Feature-complete agent competitive with commercial agents. All features from v0.2.0 through v0.8.0 combined, verified, and tested end-to-end.

| Area | Parity Target |
|------|--------------|
| Self-improvement | Claude Code self-debug |
| Planning | ULTRAPLAN equivalent |
| Tool ecosystem | 10+ cognitive tools |
| Context window | Semantic search + scope segmentation |
| Safety | 6 Policy invariants + formal verification |
| Multi-step tasks | Task trees with terminal states |
| Code editing | Full file read/write via org manipulation |
| Memory | Vector recall in memory-object |
| Emacs integration | Full org-mode control (exceeds Claude Code) |
| Autonomy | 100% local capable (exceeds Claude Code) |

*** v2.0.0: Lisp Machine Emergence

From Lisp-using agent to true Lisp machine.
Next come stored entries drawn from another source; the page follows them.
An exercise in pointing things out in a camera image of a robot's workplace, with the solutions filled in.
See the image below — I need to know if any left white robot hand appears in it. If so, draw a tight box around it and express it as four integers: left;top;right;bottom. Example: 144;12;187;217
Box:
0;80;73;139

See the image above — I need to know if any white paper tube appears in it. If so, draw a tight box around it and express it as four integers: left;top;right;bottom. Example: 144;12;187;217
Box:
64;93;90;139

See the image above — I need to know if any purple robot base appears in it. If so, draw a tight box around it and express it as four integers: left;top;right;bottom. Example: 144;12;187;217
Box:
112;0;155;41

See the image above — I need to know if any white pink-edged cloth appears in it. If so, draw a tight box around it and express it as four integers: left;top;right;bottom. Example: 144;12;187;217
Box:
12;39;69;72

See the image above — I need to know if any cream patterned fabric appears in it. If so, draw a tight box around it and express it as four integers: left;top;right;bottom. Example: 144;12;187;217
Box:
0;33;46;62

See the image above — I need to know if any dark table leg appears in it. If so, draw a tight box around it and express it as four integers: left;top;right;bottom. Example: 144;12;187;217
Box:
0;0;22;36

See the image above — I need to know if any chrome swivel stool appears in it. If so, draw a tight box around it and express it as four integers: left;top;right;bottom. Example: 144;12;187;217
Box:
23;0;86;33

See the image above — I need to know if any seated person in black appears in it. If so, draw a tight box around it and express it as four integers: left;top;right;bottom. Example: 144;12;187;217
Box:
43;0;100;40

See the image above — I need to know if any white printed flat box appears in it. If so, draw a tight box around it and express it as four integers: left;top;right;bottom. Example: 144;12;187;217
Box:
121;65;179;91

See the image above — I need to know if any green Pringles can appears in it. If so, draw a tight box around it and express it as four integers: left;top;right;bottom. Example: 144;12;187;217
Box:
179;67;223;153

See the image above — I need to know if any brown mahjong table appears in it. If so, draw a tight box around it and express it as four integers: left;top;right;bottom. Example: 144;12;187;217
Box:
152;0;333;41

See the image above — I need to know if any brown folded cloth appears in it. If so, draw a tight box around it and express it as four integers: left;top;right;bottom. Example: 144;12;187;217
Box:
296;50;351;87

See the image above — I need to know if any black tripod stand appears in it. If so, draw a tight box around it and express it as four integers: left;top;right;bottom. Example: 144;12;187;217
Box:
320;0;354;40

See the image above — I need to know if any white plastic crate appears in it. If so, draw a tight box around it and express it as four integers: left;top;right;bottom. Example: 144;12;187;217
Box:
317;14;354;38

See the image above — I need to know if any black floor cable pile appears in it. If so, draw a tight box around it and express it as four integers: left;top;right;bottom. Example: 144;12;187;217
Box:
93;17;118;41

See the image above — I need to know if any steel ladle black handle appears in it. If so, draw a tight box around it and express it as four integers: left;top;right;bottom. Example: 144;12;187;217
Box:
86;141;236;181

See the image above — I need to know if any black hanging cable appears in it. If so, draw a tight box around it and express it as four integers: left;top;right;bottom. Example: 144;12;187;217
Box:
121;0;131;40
Agent IS the Emacs process.

- Lish: Lisp editor — Org-mode as IDE. Org-babel for interactive evaluation. Full REPL in TUI.
- Lish: Shell replacement — Lisp-based shell that speaks plists. Org-mode buffers as file system.

*** v3.0.0: Neurosymbolic Maturity

Deterministic planner takes the wheel. LLM relegated to semantic translation.

- Deterministic planner: Pure Lisp task scheduler. No LLM needed for scheduling.
- Self-correcting gates: Gates learn from false positives (user override patterns).

*** v4.0.0: AI Stack Internalized

The agent understands its own weights. No external inference.

- Llama.cpp in Lisp: FFI binding. No Python subprocess. Pure Common Lisp inference.
- Weights as sexps: Neural weights as Lisp data structures. Homoiconic model introspection.

*** v5.0.0: True Agency

World models, temporal reasoning, goal persistence across restarts.

- World models: Predictive models of user behavior, project dynamics, system state.
- Temporal reasoning: Scheduling, deadlines, elapsed duration awareness.
- Goal persistence: Goals survive restarts. Long-term projects in memory-objects.